PPPL

Felix Parra-Diaz

Professor Parra Diaz is Head of the Theory Department and Professor of Astrophysical Science at Princeton University. He studied Aeronautical Engineering in the Escuela Tecnica Superior de Ingenieros Aeronauticos (ETSIA) of the Universidad Politecnica de Madrid (UPM) from 1999 to 2004. He continued his studies in the Massachusetts Institute of Technology (MIT), where his work started to focus on nuclear fusion by magnetic confinement. In 2009, he graduated from MIT with a PhD that earned him the Marshall N. Rosenbluth Outstanding Doctoral Thesis Award. After graduation, he moved to the University of Oxford as an EPSRC Post-doctoral Fellow in Theoretical Physics and a Junior Research Fellow at Christ Church college. He moved back to MIT in 2011, where he was an Assistant Professor in the Nuclear Science and Engineering Department from 2011 to 2013. While at MIT, Professor Parra Diaz got awarded the US DoE Early Career Award. In 2013 Professor Parra Diaz moved back to Oxford, where he stayed until 2021. In 2016, he was awarded the BBVA Prize to the Best Theoretical Physicist by the Spanish Royal Physics Society. He joined the Princeton faculty and PPPL in September 2021.
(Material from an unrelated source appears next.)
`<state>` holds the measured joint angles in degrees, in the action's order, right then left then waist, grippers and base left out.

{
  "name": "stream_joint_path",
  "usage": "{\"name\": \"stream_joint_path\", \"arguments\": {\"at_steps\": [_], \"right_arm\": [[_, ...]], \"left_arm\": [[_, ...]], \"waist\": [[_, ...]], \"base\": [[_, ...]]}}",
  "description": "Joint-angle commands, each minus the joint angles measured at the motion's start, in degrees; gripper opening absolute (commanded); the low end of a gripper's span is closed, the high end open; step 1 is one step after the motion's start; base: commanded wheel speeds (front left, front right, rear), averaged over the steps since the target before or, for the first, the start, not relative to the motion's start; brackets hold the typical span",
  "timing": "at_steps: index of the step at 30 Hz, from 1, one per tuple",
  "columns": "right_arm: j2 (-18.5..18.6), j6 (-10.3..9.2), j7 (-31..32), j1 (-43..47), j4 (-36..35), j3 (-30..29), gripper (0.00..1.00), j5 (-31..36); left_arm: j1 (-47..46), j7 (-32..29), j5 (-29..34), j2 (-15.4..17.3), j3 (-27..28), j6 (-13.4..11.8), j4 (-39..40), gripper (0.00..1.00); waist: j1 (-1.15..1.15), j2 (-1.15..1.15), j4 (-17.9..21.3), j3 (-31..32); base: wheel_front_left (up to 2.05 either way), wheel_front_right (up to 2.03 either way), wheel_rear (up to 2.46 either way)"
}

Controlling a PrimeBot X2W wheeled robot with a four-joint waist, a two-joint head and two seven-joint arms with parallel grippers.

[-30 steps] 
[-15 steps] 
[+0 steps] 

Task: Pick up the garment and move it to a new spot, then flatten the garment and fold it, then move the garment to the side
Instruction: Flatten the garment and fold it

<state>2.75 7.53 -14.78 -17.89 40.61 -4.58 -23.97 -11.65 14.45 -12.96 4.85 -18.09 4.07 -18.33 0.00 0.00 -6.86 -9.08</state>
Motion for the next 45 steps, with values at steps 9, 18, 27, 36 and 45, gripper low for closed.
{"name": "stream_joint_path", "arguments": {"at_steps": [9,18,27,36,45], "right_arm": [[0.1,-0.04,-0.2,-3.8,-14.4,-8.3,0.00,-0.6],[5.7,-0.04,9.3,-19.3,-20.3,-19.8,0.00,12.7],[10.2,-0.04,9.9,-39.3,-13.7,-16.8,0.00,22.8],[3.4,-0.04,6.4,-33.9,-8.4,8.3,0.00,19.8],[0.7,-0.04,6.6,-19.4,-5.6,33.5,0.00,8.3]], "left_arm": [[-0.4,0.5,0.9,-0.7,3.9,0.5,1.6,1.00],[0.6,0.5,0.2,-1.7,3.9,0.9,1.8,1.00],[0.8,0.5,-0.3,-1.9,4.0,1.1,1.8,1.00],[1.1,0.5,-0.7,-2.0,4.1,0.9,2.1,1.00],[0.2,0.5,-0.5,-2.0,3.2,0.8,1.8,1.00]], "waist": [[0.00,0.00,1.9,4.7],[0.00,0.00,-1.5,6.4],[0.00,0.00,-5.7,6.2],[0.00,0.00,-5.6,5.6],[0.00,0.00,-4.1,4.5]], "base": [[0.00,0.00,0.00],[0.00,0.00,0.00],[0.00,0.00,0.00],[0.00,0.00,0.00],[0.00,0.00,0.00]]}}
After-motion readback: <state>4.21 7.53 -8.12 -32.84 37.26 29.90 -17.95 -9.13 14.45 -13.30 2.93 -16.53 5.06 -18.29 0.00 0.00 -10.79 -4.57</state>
Professor Parra Diaz is interested in hot magnetized plasmas, and in particular, in plasmas for nuclear fusion energy, but has also worked on cold, partially ionized plasmas and accelerators. Most of his work has focused on how hot magnetized plasmas scape magnetic field confinement due to collisions or self-generated electromagnetic fluctuations commonly known as turbulence.